▸ ACTIVITY
Reproduce the records without their pictures, keeping every word as it is.

━━ MATERIALS PROVIDED ━━

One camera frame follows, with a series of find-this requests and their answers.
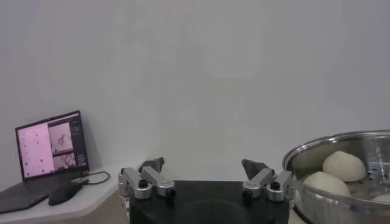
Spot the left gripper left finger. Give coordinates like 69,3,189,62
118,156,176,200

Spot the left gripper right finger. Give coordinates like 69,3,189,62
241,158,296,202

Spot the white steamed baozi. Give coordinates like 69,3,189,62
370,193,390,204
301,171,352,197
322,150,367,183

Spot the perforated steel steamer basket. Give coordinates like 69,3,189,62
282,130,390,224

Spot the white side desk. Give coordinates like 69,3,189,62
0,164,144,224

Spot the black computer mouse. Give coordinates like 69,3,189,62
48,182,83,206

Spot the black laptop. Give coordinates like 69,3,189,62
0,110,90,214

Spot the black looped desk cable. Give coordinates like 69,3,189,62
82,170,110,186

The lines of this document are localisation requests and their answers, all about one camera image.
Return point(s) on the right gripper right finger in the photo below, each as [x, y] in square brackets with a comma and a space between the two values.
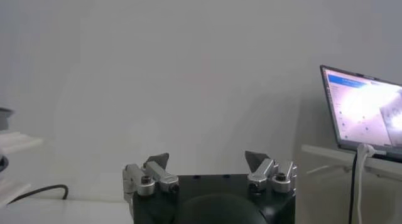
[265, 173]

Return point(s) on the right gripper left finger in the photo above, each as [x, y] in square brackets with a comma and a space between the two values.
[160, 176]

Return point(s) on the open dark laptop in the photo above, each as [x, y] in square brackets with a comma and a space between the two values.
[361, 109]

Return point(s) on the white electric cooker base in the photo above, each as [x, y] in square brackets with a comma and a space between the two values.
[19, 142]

━━━

▸ TASK RESULT
One camera frame follows, with a series of find-this requests and their answers.
Spot the left gripper left finger. Give coordinates like 69,3,189,62
118,156,176,200

Spot the left gripper right finger. Give coordinates like 69,3,189,62
241,158,296,202

Spot the white steamed baozi. Give coordinates like 69,3,189,62
370,193,390,204
301,171,352,197
322,150,367,183

Spot the perforated steel steamer basket. Give coordinates like 69,3,189,62
282,130,390,224

Spot the white side desk. Give coordinates like 69,3,189,62
0,164,144,224

Spot the black computer mouse. Give coordinates like 69,3,189,62
48,182,83,206

Spot the black laptop. Give coordinates like 69,3,189,62
0,110,90,214

Spot the black looped desk cable. Give coordinates like 69,3,189,62
82,170,110,186

The lines of this document are localisation requests and their answers, all about one camera image.
Return point(s) on the right gripper right finger in the photo below, each as [x, y] in square brackets with a comma and a space between the two values.
[265, 173]

Return point(s) on the right gripper left finger in the photo above, each as [x, y] in square brackets with a comma and a space between the two values.
[160, 176]

Return point(s) on the open dark laptop in the photo above, each as [x, y] in square brackets with a comma and a space between the two values.
[361, 109]

Return point(s) on the white electric cooker base in the photo above, each as [x, y] in square brackets with a comma and a space between the two values.
[19, 142]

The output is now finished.